British fine art photographer

Bruce Fleming (born 1937 in Twickenham, Middlesex), is a British fine art photographer who is notable for his pop art portraits of the 1960s and 1970s. He is perhaps best known for his photography of the Hollies, Lulu, the Animals and of Jimi Hendrix for whom he produced the photo for the Jimi Hendrix Experience's album cover Are You Experienced in 1967.

==Biography==
===Early career===
Fleming was born in 1937 in Twickenham, Middlesex. His father was a musician and his mother, a housewife. Fleming had his schooling interrupted by the Second World War when he was evacuated, and attended a boarding school when the war finished. His father left the family home when Fleming was young and he was raised as a teenager by his mother, who funded his early interest in photography by buying him his first camera. Fleming began by photographing various pieces of artwork and water colourings which he would paint.
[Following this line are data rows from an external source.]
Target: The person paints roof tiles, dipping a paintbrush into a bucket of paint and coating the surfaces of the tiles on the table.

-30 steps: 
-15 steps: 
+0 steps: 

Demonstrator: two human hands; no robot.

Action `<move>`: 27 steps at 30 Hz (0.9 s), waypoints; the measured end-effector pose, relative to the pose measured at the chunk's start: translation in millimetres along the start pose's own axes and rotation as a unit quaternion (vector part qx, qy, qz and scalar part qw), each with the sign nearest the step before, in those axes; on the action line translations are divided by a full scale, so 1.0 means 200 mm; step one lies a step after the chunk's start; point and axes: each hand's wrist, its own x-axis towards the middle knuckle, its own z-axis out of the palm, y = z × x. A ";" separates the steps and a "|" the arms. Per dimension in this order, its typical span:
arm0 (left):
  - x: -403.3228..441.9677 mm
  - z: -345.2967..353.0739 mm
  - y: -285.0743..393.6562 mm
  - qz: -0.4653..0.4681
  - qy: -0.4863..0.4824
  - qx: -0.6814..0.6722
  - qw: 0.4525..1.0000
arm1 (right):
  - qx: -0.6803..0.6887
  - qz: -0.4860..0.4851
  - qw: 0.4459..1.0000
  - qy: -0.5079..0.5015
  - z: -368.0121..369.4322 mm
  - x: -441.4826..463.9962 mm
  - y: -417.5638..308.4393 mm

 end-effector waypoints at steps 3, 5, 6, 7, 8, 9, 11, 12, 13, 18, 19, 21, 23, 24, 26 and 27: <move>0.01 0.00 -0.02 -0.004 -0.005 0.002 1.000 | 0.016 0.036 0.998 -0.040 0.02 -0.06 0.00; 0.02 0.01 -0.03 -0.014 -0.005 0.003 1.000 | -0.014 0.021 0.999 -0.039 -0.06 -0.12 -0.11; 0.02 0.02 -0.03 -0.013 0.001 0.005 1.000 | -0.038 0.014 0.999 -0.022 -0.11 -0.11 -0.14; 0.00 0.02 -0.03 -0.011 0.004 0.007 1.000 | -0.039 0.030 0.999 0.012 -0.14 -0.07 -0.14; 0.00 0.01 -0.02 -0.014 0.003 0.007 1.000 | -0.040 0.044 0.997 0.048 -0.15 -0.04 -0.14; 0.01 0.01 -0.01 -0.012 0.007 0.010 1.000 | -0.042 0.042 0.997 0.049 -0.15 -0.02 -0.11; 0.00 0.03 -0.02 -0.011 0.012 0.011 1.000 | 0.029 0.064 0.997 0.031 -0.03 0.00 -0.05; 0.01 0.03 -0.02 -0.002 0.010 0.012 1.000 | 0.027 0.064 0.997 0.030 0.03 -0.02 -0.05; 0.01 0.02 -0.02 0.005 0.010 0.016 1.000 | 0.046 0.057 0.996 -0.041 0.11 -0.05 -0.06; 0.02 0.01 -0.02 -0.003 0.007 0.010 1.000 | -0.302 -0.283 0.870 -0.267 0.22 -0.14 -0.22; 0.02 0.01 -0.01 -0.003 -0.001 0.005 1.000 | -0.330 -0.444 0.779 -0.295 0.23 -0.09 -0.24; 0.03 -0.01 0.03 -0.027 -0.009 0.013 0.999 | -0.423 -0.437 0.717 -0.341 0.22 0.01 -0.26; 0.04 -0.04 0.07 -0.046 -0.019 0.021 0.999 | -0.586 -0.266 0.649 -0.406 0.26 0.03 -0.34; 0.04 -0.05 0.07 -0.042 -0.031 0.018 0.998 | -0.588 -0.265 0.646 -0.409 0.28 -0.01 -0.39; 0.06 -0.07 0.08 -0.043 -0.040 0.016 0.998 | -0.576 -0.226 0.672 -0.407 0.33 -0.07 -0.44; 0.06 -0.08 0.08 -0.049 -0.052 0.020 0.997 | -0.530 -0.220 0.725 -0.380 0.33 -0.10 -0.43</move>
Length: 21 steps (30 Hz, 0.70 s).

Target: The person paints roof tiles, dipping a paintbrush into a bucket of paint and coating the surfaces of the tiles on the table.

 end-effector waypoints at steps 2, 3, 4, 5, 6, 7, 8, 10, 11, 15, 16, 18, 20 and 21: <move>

In 1952, when Fleming was 15, he attended Hornsey Art College but was drafted into National Service in 1955 and served in Northern Ireland. He later took up a position in the Royal Air Force which he soon left. He had a series of menial jobs including a telephone operator, a waiter, a chef and a labourer. Still eager to make it as a photographer, Fleming came into contact with Ronnie Scott and socialised at his Jazz club in London. Fleming started to work for Melody Maker magazine and came to prominence for his photography of Eartha Kitt. During his work as a press photographer, Fleming survived a knife attack and gave up press in 1965 soon after he had photographed the funeral of Winston Churchill for The Sunday Times.

===Pop art===
Upon leaving press photography, Fleming met an influential public relations officer in London and was recruited as his personal photographer. The engagement brought Fleming into contact with the Rolling Stones and the Dave Clark Five and he became their personal photographer. From there, Fleming met Jimi Hendrix and became photographed the guitarist for many portraits; in 1967, Fleming composed the photo for the Jimi Hendrix Experience album cover Are You Experienced which he took which was taken in the Royal Botanic Gardens in Kew on 27 February 1967.

===Recent career===
Fleming is currently based in London and is married with children.